On Dec 2, 2008, at 1:43 PM, Vivek Sharma wrote:

>
> Folks, I think I'm going to have to side with Alex on this one.  Let's
> clearly state the problem:
>
> "Sending a return code back rather than an exception causes a certain
> amount of opaqueness in the code.  It's becomes impossible to know the
> real details of an error."
>
> IMHO, I also think that adding all of these validation checks around
> the error is very un-DRY.  It makes a lot of sense for me to have the
> ORM handle this.
>
> I think the argument against exceptions finally comes down to this:
>
> "We will take a huge performance hit for using validation exceptions.

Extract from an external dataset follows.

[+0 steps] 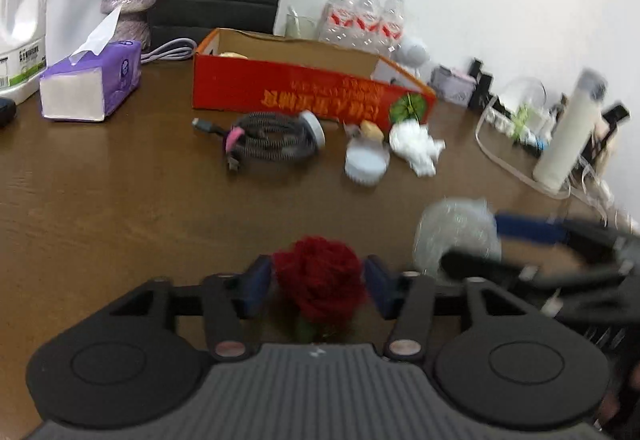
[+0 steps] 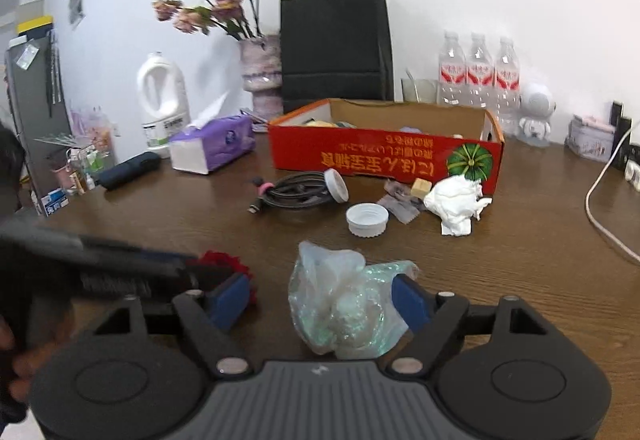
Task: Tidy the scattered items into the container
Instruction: 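Carry the rose and plastic bag into the cardboard box and open both tools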
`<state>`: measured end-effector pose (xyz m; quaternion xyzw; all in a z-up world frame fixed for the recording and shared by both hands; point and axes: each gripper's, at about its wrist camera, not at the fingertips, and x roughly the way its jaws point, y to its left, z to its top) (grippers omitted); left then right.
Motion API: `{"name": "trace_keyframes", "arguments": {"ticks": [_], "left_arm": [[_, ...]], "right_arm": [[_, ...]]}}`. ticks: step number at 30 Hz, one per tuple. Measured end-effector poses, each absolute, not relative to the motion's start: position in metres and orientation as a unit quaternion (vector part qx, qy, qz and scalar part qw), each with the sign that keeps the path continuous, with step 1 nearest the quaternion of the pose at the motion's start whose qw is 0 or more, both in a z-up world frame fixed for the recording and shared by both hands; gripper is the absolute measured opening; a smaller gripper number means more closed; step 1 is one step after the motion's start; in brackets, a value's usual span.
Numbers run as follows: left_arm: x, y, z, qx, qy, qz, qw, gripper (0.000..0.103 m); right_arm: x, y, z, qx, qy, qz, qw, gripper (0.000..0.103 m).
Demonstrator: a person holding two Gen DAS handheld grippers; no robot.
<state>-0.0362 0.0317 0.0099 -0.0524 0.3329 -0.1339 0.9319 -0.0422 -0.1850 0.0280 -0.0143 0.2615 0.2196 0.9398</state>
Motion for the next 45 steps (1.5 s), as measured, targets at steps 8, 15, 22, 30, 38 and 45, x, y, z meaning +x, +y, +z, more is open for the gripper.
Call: {"name": "trace_keyframes", "arguments": {"ticks": [8, 15, 22, 30, 38, 45], "left_arm": [[-0.027, 0.025, 0.000, -0.027, 0.332, -0.154, 0.930, 0.060], [-0.025, 0.027, 0.008, -0.036, 0.338, -0.144, 0.929, 0.036], [0.034, 0.029, 0.087, -0.038, 0.236, -0.184, 0.953, 0.036], [0.244, 0.003, 0.164, 0.021, 0.234, -0.197, 0.952, 0.037], [0.395, -0.024, 0.100, 0.008, 0.386, -0.162, 0.908, 0.037], [0.435, -0.024, 0.052, 0.011, 0.445, -0.149, 0.883, 0.040]], "right_arm": [[-0.026, -0.198, 0.026, 0.033, 0.279, 0.179, 0.943, 0.071], [0.003, -0.187, 0.018, 0.052, 0.312, 0.176, 0.932, 0.039], [0.035, -0.202, 0.083, 0.038, 0.239, 0.155, 0.958, 0.038], [0.218, -0.229, 0.179, -0.013, 0.243, 0.116, 0.963, 0.039], [0.385, -0.216, 0.138, -0.024, 0.433, 0.114, 0.894, 0.039], [0.437, -0.188, 0.069, -0.081, 0.533, 0.096, 0.837, 0.040]]}}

> Therefore we won't do it."
>
> A couple comments:
>
> 1.) Java ORMs make use of exceptions all the time and no one would
> accuse Java of being slow.
> 2.) I thought the goal of an ORM was to optimize for developer time
> and to help them stay DRY.
>
> It seems to me that if there really are huge performance issues with
> Ruby's exception handling then that's where the energy should be
> dedicated and it should be fixable (as shown by Java).
>
> -- Vivek
>
> On Dec 2, 3:53 am, Alex Neth <[EMAIL PROTECTED]> wrote:
>>> I think we need to agree to disagree on this one. I'm not as up to
>>> speed on Ruby's exception structure as C-like languages, but it  
>>> stands
>>> to reason that there would be similarities. Every time an exception
>>> context is established, a set of unwindable frames need to be  
>>> created
>>> so your program can basically perform a non-local jump outside its
>>> current execution context while at the same time cleaning up objects
>>> left lying around unfinished all the way up the call stack until the
>>> exception is finally handled. Garbage collection simplifies this
>>> immensely, but doesn't make the overhead go away completely. You  
>>> are,
>>> therefore, suggesting an implementation decision at the ORM level  
>>> that
>>> is more memory-intensive and cpu-intensive strategy than simply
>>> returning values.
>>
>>> In many ways, merb *is* a good model because they have tried to make
>>> implementation decisions (down to what ORM if any should be used)  
>>> that
>>> could sensibly be decoupled from the framework easy to decouple.  
>>> That
>>> might be a good way to look at error propagation strategies. I think
>>> DataMapper is currently at a point where it is not tied to Ruby's
>>> exception handling. If that's part of your implementation strategy,
>>> wrappingsave! (as was previously suggested) is one option. You could
>>> also fork the project and implementsavein your preferred style.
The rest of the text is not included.